━━━━━ INPUT DATA ━━━━━

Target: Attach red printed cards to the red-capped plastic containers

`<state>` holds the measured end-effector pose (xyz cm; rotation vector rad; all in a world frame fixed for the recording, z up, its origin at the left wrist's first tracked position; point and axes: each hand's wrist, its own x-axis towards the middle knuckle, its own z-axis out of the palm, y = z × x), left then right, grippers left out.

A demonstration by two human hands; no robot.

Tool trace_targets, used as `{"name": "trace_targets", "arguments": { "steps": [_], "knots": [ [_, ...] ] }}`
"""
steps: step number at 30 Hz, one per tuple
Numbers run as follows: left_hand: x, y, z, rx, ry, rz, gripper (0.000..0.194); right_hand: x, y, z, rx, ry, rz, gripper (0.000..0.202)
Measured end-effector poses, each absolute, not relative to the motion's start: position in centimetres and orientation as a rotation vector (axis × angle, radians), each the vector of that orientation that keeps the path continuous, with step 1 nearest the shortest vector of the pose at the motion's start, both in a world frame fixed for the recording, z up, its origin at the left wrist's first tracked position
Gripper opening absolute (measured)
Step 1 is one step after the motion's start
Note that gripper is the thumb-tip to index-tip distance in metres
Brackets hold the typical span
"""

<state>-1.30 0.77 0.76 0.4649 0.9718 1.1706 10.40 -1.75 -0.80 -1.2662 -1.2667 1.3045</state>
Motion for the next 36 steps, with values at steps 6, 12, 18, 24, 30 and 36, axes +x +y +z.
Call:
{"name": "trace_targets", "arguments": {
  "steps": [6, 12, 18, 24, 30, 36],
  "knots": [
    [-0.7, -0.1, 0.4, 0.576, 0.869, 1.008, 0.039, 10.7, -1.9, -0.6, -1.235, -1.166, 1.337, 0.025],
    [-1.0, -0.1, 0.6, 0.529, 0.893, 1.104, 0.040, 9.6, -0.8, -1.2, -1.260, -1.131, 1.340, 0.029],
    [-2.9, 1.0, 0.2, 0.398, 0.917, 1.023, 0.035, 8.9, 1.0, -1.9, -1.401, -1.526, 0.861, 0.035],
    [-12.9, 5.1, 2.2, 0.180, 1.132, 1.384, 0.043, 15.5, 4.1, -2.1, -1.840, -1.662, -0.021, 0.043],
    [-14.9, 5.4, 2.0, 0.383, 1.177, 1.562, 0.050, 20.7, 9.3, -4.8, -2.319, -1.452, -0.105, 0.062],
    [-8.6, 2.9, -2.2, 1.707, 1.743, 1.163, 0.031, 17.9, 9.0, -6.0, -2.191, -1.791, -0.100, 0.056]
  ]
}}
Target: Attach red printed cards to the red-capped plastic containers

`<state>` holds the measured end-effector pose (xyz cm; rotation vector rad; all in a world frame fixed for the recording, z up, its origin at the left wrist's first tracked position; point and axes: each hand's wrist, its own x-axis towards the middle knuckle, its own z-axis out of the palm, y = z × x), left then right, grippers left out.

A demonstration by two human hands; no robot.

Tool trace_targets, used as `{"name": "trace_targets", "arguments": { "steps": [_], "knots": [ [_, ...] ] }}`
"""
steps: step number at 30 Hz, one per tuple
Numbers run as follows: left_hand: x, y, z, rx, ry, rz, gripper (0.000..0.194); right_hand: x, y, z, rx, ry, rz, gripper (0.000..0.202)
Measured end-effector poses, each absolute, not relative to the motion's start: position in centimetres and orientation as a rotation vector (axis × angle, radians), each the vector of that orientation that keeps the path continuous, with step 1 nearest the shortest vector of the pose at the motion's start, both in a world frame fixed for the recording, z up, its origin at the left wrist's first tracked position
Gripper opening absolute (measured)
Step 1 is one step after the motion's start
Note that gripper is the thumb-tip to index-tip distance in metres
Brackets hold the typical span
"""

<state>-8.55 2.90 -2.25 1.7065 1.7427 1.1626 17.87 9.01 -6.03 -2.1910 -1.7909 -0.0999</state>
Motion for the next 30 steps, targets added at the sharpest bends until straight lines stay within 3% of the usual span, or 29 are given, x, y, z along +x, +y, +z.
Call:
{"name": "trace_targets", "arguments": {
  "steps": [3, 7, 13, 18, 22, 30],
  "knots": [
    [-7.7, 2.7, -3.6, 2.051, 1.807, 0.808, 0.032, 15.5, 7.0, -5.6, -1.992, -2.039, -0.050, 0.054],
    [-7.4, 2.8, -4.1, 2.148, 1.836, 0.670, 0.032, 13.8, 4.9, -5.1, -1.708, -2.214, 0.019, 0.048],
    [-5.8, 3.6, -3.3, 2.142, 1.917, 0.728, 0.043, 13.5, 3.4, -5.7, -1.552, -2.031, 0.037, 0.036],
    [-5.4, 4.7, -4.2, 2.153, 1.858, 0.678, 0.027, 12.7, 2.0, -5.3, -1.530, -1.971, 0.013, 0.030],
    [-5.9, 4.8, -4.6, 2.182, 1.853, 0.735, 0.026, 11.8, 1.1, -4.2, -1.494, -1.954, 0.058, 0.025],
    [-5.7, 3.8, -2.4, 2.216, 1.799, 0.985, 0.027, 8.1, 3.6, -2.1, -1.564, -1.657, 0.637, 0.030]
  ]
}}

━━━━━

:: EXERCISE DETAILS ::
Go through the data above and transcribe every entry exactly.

:: REPLY ::
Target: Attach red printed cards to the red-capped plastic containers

`<state>` holds the measured end-effector pose (xyz cm; rotation vector rad; all in a world frame fixed for the recording, z up, its origin at the left wrist's first tracked position; point and axes: each hand's wrist, its own x-axis towards the middle knuckle, its own z-axis out of the palm, y = z × x), left then right, grippers left out.

A demonstration by two human hands; no robot.

Tool trace_targets, used as `{"name": "trace_targets", "arguments": { "steps": [_], "knots": [ [_, ...] ] }}`
"""
steps: step number at 30 Hz, one per tuple
Numbers run as follows: left_hand: x, y, z, rx, ry, rz, gripper (0.000..0.194); right_hand: x, y, z, rx, ry, rz, gripper (0.000..0.202)
Measured end-effector poses, each absolute, not relative to the motion's start: position in centimetres and orientation as a rotation vector (axis × angle, radians), each the vector of that orientation that keeps the path continuous, with step 1 nearest the shortest vector of the pose at the motion's start, both in a world frame fixed for the recording, z up, its origin at the left wrist's first tracked position
Gripper opening absolute (measured)
Step 1 is one step after the motion's start
Note that gripper is the thumb-tip to index-tip distance in metres
Brackets hold the typical span
"""

<state>-1.30 0.77 0.76 0.4649 0.9718 1.1706 10.40 -1.75 -0.80 -1.2662 -1.2667 1.3045</state>
Motion for the next 36 steps, with values at steps 6, 12, 18, 24, 30 and 36, axes +x +y +z.
Call:
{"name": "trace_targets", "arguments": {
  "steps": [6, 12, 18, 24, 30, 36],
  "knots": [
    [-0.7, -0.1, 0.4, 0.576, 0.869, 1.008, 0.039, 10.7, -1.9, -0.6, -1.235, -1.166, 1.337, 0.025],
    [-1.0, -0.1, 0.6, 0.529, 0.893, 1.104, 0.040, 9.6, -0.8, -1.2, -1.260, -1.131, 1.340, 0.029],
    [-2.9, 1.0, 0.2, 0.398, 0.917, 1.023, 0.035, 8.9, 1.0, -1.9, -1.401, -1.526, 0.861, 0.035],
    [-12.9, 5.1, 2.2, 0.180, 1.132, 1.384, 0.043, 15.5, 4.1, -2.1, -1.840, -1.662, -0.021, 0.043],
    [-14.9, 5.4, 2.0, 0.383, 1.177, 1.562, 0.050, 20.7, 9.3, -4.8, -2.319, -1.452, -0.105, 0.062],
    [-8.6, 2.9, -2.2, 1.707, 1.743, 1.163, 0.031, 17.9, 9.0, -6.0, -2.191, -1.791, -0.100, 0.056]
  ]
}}
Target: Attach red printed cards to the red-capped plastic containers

`<state>` holds the measured end-effector pose (xyz cm; rotation vector rad; all in a world frame fixed for the recording, z up, its origin at the left wrist's first tracked position; point and axes: each hand's wrist, its own x-axis towards the middle knuckle, its own z-axis out of the palm, y = z × x), left then right, grippers left out.

A demonstration by two human hands; no robot.

Tool trace_targets, used as `{"name": "trace_targets", "arguments": { "steps": [_], "knots": [ [_, ...] ] }}`
"""
steps: step number at 30 Hz, one per tuple
Numbers run as follows: left_hand: x, y, z, rx, ry, rz, gripper (0.000..0.194); right_hand: x, y, z, rx, ry, rz, gripper (0.000..0.202)
Measured end-effector poses, each absolute, not relative to the motion's start: position in centimetres and orientation as a rotation vector (axis × angle, radians), each the vector of that orientation that keeps the path continuous, with step 1 nearest the shortest vector of the pose at the motion's start, both in a world frame fixed for the recording, z up, its origin at the left wrist's first tracked position
Gripper opening absolute (measured)
Step 1 is one step after the motion's start
Note that gripper is the thumb-tip to index-tip distance in metres
Brackets hold the typical span
"""

<state>-8.55 2.90 -2.25 1.7065 1.7427 1.1626 17.87 9.01 -6.03 -2.1910 -1.7909 -0.0999</state>
Motion for the next 30 steps, targets added at the sharpest bends until straight lines stay within 3% of the usual span, or 29 are given, x, y, z along +x, +y, +z.
Call:
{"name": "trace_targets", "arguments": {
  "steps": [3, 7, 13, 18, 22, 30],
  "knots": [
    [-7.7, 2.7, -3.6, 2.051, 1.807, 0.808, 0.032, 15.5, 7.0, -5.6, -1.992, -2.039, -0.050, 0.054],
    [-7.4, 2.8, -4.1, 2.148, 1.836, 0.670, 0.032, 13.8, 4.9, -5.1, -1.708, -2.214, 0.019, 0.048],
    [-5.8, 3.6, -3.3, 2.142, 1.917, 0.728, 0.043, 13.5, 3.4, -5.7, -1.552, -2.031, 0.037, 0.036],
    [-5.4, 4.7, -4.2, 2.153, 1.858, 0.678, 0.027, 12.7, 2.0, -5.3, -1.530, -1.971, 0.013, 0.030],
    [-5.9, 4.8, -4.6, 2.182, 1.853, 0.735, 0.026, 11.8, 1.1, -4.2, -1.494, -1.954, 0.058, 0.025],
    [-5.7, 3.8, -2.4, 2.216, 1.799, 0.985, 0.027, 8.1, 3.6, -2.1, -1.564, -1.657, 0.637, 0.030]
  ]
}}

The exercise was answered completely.